● Source data
▶

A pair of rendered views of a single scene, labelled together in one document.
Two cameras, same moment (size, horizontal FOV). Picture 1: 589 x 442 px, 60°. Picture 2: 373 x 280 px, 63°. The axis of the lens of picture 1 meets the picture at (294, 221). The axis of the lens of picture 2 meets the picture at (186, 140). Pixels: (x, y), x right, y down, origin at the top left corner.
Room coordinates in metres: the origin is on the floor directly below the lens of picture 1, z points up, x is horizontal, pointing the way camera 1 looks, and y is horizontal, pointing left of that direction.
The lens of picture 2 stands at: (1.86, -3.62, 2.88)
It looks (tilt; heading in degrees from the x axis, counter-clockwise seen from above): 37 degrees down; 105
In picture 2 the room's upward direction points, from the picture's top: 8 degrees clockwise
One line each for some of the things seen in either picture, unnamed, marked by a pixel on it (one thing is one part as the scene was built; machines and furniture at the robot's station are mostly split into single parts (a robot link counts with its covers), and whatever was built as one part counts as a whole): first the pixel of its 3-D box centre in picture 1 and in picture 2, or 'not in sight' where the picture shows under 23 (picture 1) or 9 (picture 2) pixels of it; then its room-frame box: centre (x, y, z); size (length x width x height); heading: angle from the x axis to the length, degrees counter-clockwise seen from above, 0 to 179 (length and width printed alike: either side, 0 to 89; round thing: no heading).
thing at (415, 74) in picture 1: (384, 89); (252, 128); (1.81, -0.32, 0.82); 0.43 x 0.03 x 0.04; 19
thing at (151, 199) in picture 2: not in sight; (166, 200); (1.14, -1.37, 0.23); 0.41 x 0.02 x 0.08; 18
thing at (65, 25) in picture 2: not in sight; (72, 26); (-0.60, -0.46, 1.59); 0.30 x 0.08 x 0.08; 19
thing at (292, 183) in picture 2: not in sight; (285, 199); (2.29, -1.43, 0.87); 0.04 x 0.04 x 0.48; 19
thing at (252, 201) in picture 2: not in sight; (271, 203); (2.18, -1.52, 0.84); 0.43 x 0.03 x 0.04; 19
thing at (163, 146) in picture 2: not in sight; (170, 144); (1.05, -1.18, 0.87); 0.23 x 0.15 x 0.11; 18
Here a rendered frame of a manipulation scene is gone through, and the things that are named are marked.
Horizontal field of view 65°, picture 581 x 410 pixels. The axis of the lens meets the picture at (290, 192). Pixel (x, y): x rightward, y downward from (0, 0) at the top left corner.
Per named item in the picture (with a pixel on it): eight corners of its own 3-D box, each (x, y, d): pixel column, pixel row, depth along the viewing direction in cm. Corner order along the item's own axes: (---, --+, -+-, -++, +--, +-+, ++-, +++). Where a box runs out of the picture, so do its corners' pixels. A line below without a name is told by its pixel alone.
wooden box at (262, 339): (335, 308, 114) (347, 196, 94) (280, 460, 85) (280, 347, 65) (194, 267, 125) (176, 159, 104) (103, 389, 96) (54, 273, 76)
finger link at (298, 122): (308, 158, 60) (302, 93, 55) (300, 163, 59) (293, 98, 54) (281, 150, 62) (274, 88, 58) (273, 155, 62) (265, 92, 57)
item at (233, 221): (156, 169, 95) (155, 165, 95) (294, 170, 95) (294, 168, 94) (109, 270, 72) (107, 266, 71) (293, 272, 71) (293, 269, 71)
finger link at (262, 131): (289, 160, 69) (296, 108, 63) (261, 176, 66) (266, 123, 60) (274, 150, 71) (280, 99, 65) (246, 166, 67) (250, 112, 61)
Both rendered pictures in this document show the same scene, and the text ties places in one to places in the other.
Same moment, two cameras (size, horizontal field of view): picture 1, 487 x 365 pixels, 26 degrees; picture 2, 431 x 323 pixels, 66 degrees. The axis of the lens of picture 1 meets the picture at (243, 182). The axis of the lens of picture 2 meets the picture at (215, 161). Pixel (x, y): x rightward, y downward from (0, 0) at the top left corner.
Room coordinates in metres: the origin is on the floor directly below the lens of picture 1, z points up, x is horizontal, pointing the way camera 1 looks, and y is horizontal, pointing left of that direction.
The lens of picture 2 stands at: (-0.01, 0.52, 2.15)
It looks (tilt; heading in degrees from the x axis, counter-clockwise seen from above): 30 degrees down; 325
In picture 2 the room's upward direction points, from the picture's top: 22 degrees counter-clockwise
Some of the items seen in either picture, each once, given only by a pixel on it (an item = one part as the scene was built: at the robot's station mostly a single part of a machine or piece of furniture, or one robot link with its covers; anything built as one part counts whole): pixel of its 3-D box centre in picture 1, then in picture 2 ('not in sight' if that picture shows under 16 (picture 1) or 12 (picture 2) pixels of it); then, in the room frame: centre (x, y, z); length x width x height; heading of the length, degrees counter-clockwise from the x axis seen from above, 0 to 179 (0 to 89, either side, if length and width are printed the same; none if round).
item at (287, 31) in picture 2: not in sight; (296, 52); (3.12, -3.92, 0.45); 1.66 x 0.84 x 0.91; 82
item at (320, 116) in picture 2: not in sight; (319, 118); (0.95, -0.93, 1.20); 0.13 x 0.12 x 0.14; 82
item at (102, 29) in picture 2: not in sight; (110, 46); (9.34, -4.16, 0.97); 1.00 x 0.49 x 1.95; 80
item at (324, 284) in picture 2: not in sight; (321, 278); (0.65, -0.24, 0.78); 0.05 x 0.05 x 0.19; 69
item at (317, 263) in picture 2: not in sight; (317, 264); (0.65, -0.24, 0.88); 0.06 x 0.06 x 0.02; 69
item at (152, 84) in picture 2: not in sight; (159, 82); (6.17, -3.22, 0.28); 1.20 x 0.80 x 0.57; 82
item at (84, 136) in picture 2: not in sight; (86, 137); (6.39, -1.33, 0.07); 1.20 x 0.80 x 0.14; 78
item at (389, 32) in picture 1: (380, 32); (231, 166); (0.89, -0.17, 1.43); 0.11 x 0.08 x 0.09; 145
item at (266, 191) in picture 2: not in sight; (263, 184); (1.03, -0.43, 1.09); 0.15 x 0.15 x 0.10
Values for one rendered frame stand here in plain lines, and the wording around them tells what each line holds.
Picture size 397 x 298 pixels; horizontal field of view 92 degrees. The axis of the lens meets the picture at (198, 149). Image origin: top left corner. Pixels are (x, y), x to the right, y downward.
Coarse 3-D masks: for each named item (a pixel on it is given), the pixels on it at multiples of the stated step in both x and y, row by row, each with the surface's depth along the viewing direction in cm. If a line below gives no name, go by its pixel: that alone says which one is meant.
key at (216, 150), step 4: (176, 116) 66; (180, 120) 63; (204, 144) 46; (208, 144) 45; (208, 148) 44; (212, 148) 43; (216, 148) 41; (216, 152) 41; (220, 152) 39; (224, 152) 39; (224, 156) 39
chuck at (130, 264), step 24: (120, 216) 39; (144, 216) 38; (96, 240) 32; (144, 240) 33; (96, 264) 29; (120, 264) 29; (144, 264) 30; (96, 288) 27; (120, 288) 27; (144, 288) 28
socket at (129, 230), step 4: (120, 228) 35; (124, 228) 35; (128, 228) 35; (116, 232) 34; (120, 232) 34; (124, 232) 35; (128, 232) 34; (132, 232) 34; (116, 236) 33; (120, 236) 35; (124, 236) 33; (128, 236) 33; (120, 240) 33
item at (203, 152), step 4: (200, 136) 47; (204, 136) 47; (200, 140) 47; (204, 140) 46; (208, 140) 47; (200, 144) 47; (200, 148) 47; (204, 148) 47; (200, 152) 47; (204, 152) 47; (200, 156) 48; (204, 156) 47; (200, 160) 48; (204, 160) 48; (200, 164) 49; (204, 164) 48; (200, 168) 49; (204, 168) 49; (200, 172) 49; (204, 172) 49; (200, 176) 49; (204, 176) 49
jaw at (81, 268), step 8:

◀

● About this exercise
All the data above is to be given again, exactly.

● The answer
A pair of rendered views of a single scene, labelled together in one document.
Two cameras, same moment (size, horizontal FOV). Picture 1: 589 x 442 px, 60°. Picture 2: 373 x 280 px, 63°. The axis of the lens of picture 1 meets the picture at (294, 221). The axis of the lens of picture 2 meets the picture at (186, 140). Pixels: (x, y), x right, y down, origin at the top left corner.
Room coordinates in metres: the origin is on the floor directly below the lens of picture 1, z points up, x is horizontal, pointing the way camera 1 looks, and y is horizontal, pointing left of that direction.
The lens of picture 2 stands at: (1.86, -3.62, 2.88)
It looks (tilt; heading in degrees from the x axis, counter-clockwise seen from above): 37 degrees down; 105
In picture 2 the room's upward direction points, from the picture's top: 8 degrees clockwise
One line each for some of the things seen in either picture, unnamed, marked by a pixel on it (one thing is one part as the scene was built; machines and furniture at the robot's station are mostly split into single parts (a robot link counts with its covers), and whatever was built as one part counts as a whole): first the pixel of its 3-D box centre in picture 1 and in picture 2, or 'not in sight' where the picture shows under 23 (picture 1) or 9 (picture 2) pixels of it; then its room-frame box: centre (x, y, z); size (length x width x height); heading: angle from the x axis to the length, degrees counter-clockwise seen from above, 0 to 179 (length and width printed alike: either side, 0 to 89; round thing: no heading).
thing at (415, 74) in picture 1: (384, 89); (252, 128); (1.81, -0.32, 0.82); 0.43 x 0.03 x 0.04; 19
thing at (151, 199) in picture 2: not in sight; (166, 200); (1.14, -1.37, 0.23); 0.41 x 0.02 x 0.08; 18
thing at (65, 25) in picture 2: not in sight; (72, 26); (-0.60, -0.46, 1.59); 0.30 x 0.08 x 0.08; 19
thing at (292, 183) in picture 2: not in sight; (285, 199); (2.29, -1.43, 0.87); 0.04 x 0.04 x 0.48; 19
thing at (252, 201) in picture 2: not in sight; (271, 203); (2.18, -1.52, 0.84); 0.43 x 0.03 x 0.04; 19
thing at (163, 146) in picture 2: not in sight; (170, 144); (1.05, -1.18, 0.87); 0.23 x 0.15 x 0.11; 18
Here a rendered frame of a manipulation scene is gone through, and the things that are named are marked.
Horizontal field of view 65°, picture 581 x 410 pixels. The axis of the lens meets the picture at (290, 192). Pixel (x, y): x rightward, y downward from (0, 0) at the top left corner.
Per named item in the picture (with a pixel on it): eight corners of its own 3-D box, each (x, y, d): pixel column, pixel row, depth along the viewing direction in cm. Corner order along the item's own axes: (---, --+, -+-, -++, +--, +-+, ++-, +++). Where a box runs out of the picture, so do its corners' pixels. A line below without a name is told by its pixel alone.
wooden box at (262, 339): (335, 308, 114) (347, 196, 94) (280, 460, 85) (280, 347, 65) (194, 267, 125) (176, 159, 104) (103, 389, 96) (54, 273, 76)
finger link at (298, 122): (308, 158, 60) (302, 93, 55) (300, 163, 59) (293, 98, 54) (281, 150, 62) (274, 88, 58) (273, 155, 62) (265, 92, 57)
item at (233, 221): (156, 169, 95) (155, 165, 95) (294, 170, 95) (294, 168, 94) (109, 270, 72) (107, 266, 71) (293, 272, 71) (293, 269, 71)
finger link at (262, 131): (289, 160, 69) (296, 108, 63) (261, 176, 66) (266, 123, 60) (274, 150, 71) (280, 99, 65) (246, 166, 67) (250, 112, 61)
Both rendered pictures in this document show the same scene, and the text ties places in one to places in the other.
Same moment, two cameras (size, horizontal field of view): picture 1, 487 x 365 pixels, 26 degrees; picture 2, 431 x 323 pixels, 66 degrees. The axis of the lens of picture 1 meets the picture at (243, 182). The axis of the lens of picture 2 meets the picture at (215, 161). Pixel (x, y): x rightward, y downward from (0, 0) at the top left corner.
Room coordinates in metres: the origin is on the floor directly below the lens of picture 1, z points up, x is horizontal, pointing the way camera 1 looks, and y is horizontal, pointing left of that direction.
The lens of picture 2 stands at: (-0.01, 0.52, 2.15)
It looks (tilt; heading in degrees from the x axis, counter-clockwise seen from above): 30 degrees down; 325
In picture 2 the room's upward direction points, from the picture's top: 22 degrees counter-clockwise
Some of the items seen in either picture, each once, given only by a pixel on it (an item = one part as the scene was built: at the robot's station mostly a single part of a machine or piece of furniture, or one robot link with its covers; anything built as one part counts whole): pixel of its 3-D box centre in picture 1, then in picture 2 ('not in sight' if that picture shows under 16 (picture 1) or 12 (picture 2) pixels of it); then, in the room frame: centre (x, y, z); length x width x height; heading of the length, degrees counter-clockwise from the x axis seen from above, 0 to 179 (0 to 89, either side, if length and width are printed the same; none if round).
item at (287, 31) in picture 2: not in sight; (296, 52); (3.12, -3.92, 0.45); 1.66 x 0.84 x 0.91; 82
item at (320, 116) in picture 2: not in sight; (319, 118); (0.95, -0.93, 1.20); 0.13 x 0.12 x 0.14; 82
item at (102, 29) in picture 2: not in sight; (110, 46); (9.34, -4.16, 0.97); 1.00 x 0.49 x 1.95; 80
item at (324, 284) in picture 2: not in sight; (321, 278); (0.65, -0.24, 0.78); 0.05 x 0.05 x 0.19; 69
item at (317, 263) in picture 2: not in sight; (317, 264); (0.65, -0.24, 0.88); 0.06 x 0.06 x 0.02; 69
item at (152, 84) in picture 2: not in sight; (159, 82); (6.17, -3.22, 0.28); 1.20 x 0.80 x 0.57; 82
item at (84, 136) in picture 2: not in sight; (86, 137); (6.39, -1.33, 0.07); 1.20 x 0.80 x 0.14; 78
item at (389, 32) in picture 1: (380, 32); (231, 166); (0.89, -0.17, 1.43); 0.11 x 0.08 x 0.09; 145
item at (266, 191) in picture 2: not in sight; (263, 184); (1.03, -0.43, 1.09); 0.15 x 0.15 x 0.10
Values for one rendered frame stand here in plain lines, and the wording around them tells what each line holds.
Picture size 397 x 298 pixels; horizontal field of view 92 degrees. The axis of the lens meets the picture at (198, 149). Image origin: top left corner. Pixels are (x, y), x to the right, y downward.
Coarse 3-D masks: for each named item (a pixel on it is given), the pixels on it at multiples of the stated step in both x and y, row by row, each with the surface's depth along the viewing direction in cm. If a line below gives no name, go by its pixel: that alone says which one is meant.
key at (216, 150), step 4: (176, 116) 66; (180, 120) 63; (204, 144) 46; (208, 144) 45; (208, 148) 44; (212, 148) 43; (216, 148) 41; (216, 152) 41; (220, 152) 39; (224, 152) 39; (224, 156) 39
chuck at (130, 264), step 24: (120, 216) 39; (144, 216) 38; (96, 240) 32; (144, 240) 33; (96, 264) 29; (120, 264) 29; (144, 264) 30; (96, 288) 27; (120, 288) 27; (144, 288) 28
socket at (129, 230), step 4: (120, 228) 35; (124, 228) 35; (128, 228) 35; (116, 232) 34; (120, 232) 34; (124, 232) 35; (128, 232) 34; (132, 232) 34; (116, 236) 33; (120, 236) 35; (124, 236) 33; (128, 236) 33; (120, 240) 33
item at (203, 152), step 4: (200, 136) 47; (204, 136) 47; (200, 140) 47; (204, 140) 46; (208, 140) 47; (200, 144) 47; (200, 148) 47; (204, 148) 47; (200, 152) 47; (204, 152) 47; (200, 156) 48; (204, 156) 47; (200, 160) 48; (204, 160) 48; (200, 164) 49; (204, 164) 48; (200, 168) 49; (204, 168) 49; (200, 172) 49; (204, 172) 49; (200, 176) 49; (204, 176) 49
jaw at (81, 268), step 8:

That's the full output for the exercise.